The record was finally broken in 1913 on a damp, grey February day at Brooklands. Percy Lambert, driving a Talbot, “reached the goal for which manufacturers have striven for so long”, as Autocar’s contemporary report put it.
Several aspects of Lambert’s record were remarkable, not least the power output of his Talbot, which produced 120bhp at 3000rpm – quite a feat from a 4.5-litre four-cylinder engine of the time. The car was designed by George WA Brown, an expert engine tuner at the Clement-Talbot company in Kensington.
A week earlier, a record bid in perfect weather had been scuppered by a damaged tyre. For the renewed attempt, supplier Palmer Tyre took extra precautions with its ribbed-tread cord tyres, fitting extra security bolts.
But on 15 February, the weather was atrocious. “Everyone feared that nothing would be attempted,” Autocar reported, “but it seemed that the banking was not very wet, and Mr Lambert knows the track so well that he was able to make light of the dense fog, although afterwards he was heard to say that he could hardly see for several laps owing to the moisture on his goggles.”
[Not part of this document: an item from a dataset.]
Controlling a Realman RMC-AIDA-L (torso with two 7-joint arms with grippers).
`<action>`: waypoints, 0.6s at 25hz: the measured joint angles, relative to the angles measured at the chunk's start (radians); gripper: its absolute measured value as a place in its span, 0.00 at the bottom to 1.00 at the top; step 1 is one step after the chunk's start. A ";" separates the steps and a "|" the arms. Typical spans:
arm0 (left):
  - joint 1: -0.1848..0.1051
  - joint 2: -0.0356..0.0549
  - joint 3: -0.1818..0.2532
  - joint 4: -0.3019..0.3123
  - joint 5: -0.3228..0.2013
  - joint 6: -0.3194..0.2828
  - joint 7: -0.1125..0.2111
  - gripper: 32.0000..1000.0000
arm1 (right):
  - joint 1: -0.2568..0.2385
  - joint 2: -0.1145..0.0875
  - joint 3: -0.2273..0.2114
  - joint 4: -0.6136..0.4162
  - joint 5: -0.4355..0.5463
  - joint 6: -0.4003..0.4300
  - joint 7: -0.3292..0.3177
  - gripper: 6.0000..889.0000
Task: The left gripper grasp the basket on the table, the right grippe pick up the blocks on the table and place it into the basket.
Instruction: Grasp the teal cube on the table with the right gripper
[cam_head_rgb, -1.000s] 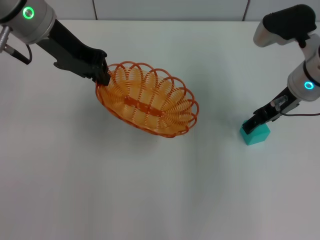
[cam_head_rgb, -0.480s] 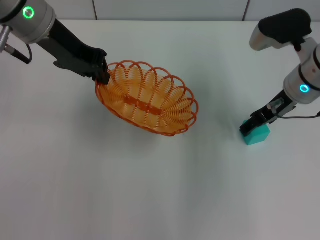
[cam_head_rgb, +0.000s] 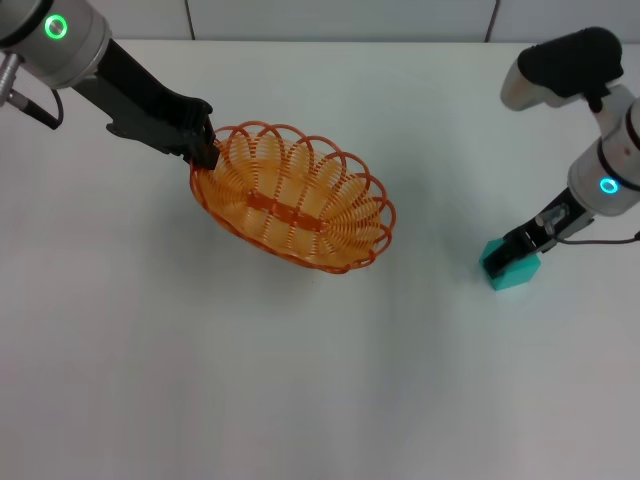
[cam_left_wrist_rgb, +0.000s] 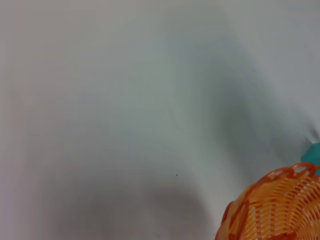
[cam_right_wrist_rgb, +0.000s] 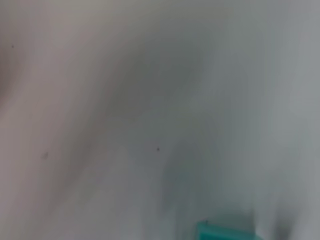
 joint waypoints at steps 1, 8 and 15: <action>0.000 0.0001 0.000 0.000 0.000 0.000 0.001 0.06 | 0.000 0.000 0.000 0.008 0.000 -0.004 -0.003 0.83; 0.001 0.0001 0.000 0.000 0.000 0.000 0.002 0.06 | 0.004 0.000 0.000 0.028 0.005 -0.014 -0.009 0.83; 0.002 0.0000 0.000 0.000 -0.001 -0.001 0.003 0.06 | 0.002 0.000 0.000 0.029 0.006 -0.021 -0.011 0.82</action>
At 12.43pm the Talbot bounded away. Despite a slower-than-expected first lap, Lambert was soon up to speed and never dipped below 100mph on any lap.
“Interest centred around the way in which the car came off the banking each time, and the most elaborate and successful signalling devices, which were really splendid, under the direction of Mr Harold Lambert,” Autocar described.
“Large panels of plywood were supplied, bearing on one side a red number and on the other a white one. If the car had done 97mph on any lap, the driver would have seen a red ‘7’ when he next passed, and if he did 103mph he saw a black ‘3’. The red numbers were not called into requisition at all.”
When the hour was up, Lambert had completed 38 laps. The previous record for the hour stood at 97 miles and 1037 yards. Lambert eclipsed it by more than six miles, resetting the standard to 103 miles and 1470 yards.
Autocar noted with pride that the record had been set by an Englishman driving a British-designed car, but recognised that the pace of automotive development was such that Lambert’s benchmark wouldn’t last for long.
“Others may, nay certainly will, build cars that will travel more than 100 miles in an hour, but we venture to predict that this record will stand out in the history of motoring as a thing by itself,” we said.
Lambert would be killed later that year while trying to push his record even higher before his retirement.